The Archaeology of North Carolina

North Carolina Archaeological Time

The Contact Period in North Carolina

OVERVIEW || COAST || CENTRAL PIEDMONT || NORTH CENTRAL PIEDMONT || MOUNTAINS

The Contact Period in the Central Piedmont (A.D. 1600 - 1710)

Three Central Piedmont Contact Period phases are known: Mitchum phase (A.D. 1600 - 1670), Jenrette phase (A.D. 1600 - 1680), and Fredricks phase (A.D. 1680-1710).

The Jenrette phase (A.D. 1600 - 1680)

The Jenrette phase is defined by information from a single archaeological site. Jenrette site is located near Hillsborogh along the Eno River, right next to the Fredricks site, and near the Wall and Hogue sites. Jenrette may be the remains of a Shakori Indian village visited by John Lederer in 1670.

Hillsboro Archaeological District
A map of the Hillsborough archaeological district showing the locations of the Hogue, Jenrette, Fredricks, and Wall sites.

Jenrette's stockaded village covered one-half acre, with a open central plaza. Only two of the numerous houses which originally surrounded the plaza were clearly identified by remaining wall patterns. A small number of burials in the village area suggests that European diseases had not yet affected the Eno River population.

Jenrette site map
Excavation plan of the Jenrette site, showing pits, postholes, and the palisade. The two Occaneechi cemeteries are associated with the Fredricks site.

Unlike most houses found on sites in the Piedmont, the Jenrette structures were built by placing wall posts in long trenches rather than individual post homes. Wall trenches were also used at the slightly later Fredricks site.

Most of the Jenrette features were storage pits and large food preparation facilities identified as roasting pits or earth ovens. Large shallow roasting pits like the "feasting pits" described for the late Hillsboro phase were usually located near the stockade.

Wall trench house at Jenrette site
A wall-trench house (House 3) excavated at the Jenrette site. The house measured 16’ X 22’ and had two interior storage pits (courtesy of the Research Laboratories of Archaeology).

The ceramic assemblage from the Jenrette site is very similar to the Mitchum phase. Both comprise the Jenrette ceramic series. However it is believed that the Jenrette pottery was made by Shakori, not Sissipahaw, potters. Although similar to the ancestral Hillsboro series, Jenrette series vessels are heavier, have thicker walls, and are more crudely made.
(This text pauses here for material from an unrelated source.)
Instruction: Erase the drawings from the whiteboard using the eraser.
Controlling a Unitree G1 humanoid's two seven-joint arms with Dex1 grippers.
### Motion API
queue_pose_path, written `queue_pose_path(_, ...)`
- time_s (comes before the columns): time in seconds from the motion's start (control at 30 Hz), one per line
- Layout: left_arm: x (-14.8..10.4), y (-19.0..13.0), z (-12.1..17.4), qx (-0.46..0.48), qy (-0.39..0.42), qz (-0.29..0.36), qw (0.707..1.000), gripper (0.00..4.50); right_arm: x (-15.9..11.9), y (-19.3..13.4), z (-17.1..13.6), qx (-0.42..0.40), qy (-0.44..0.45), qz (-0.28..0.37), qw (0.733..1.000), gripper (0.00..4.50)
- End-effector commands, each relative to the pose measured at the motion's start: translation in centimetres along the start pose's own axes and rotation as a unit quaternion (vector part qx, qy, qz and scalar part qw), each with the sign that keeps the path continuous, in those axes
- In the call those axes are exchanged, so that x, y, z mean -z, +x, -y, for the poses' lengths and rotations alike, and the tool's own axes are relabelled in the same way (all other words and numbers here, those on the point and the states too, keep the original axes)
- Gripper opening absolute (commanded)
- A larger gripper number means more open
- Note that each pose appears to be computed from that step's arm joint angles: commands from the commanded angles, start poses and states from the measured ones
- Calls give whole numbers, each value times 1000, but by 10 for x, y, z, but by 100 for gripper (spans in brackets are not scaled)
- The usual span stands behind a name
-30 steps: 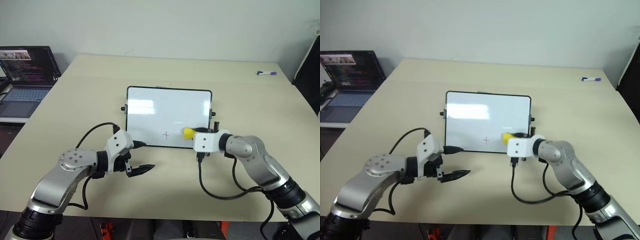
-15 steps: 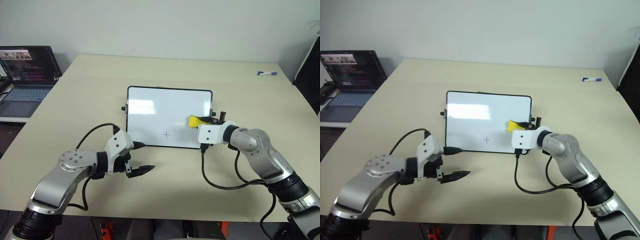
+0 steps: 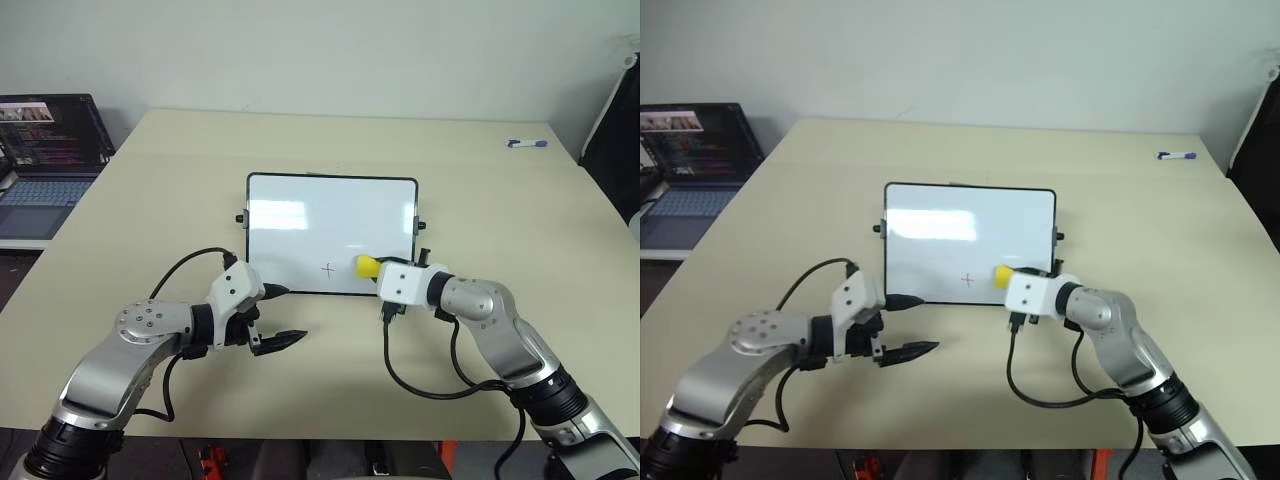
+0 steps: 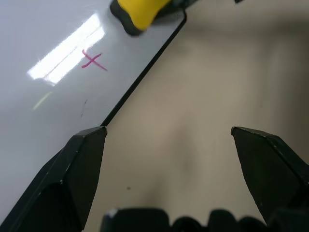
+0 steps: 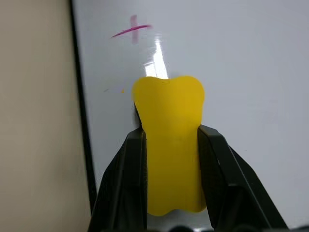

Small triangular arrowpoints, as well as other stone tools (drills, perforators, gravers, spokeshaves, and scrapers, as well as ground-stone celts, chipped-stone hoes, and milling stones) continue to be used during Jenrette phase. Bone and shell tools also persist and resemble the preceding Hillsboro phase. These traditional tools were soon to be replaced in the ensuing Fredricks phase.

Subsistence remains at Jenrette are very similar to samples from sites occupied just prior to European contact. No significant changes in practices or diet can be seen. White-tailed deer, fish, acorns, hickory nuts, and walnuts were important wild foods, while corn, beans, bottle gourds, and sumpweed were cultivated. Peaches were the only non-native food harvested.

Tobacco pipes - North Carolina Piedmont
Tobacco pipes found on contact-period sites in Piedmont North Carolina. The two specimens at top left and the specimen to the left in the second row are English trade pipes; the specimen at top right (from the Jenrette site) and specimens in the third row are terra-cotta pipes with rouletted designs.

The inhabitants of Jenrette buried their dead in both shaft-and-chamber and simple straight-sided pits. Associated artifacts (primarily small glass beads sewn on garments) reflect the beginnings of trade with the English. There is a lack of epidemic diseases during Jenrette phase.

The increased popularity of pipe smoking seen in the Mitchum phase is also seen in Jenrette phase. Numerous terra-cotta pipes were used alongside traditional forms. Fine rouletted designs, like those decorations found on "Tidewater" pipes throughout the Middle Atlantic region, are seen on Jenrette terra-cotta pipes. This style of pipes is also found on sites dating to the Middle Saratown, Late Saratown, and Fredricks phases. They are an excellent horizon marker for the 1650 to 1700 period.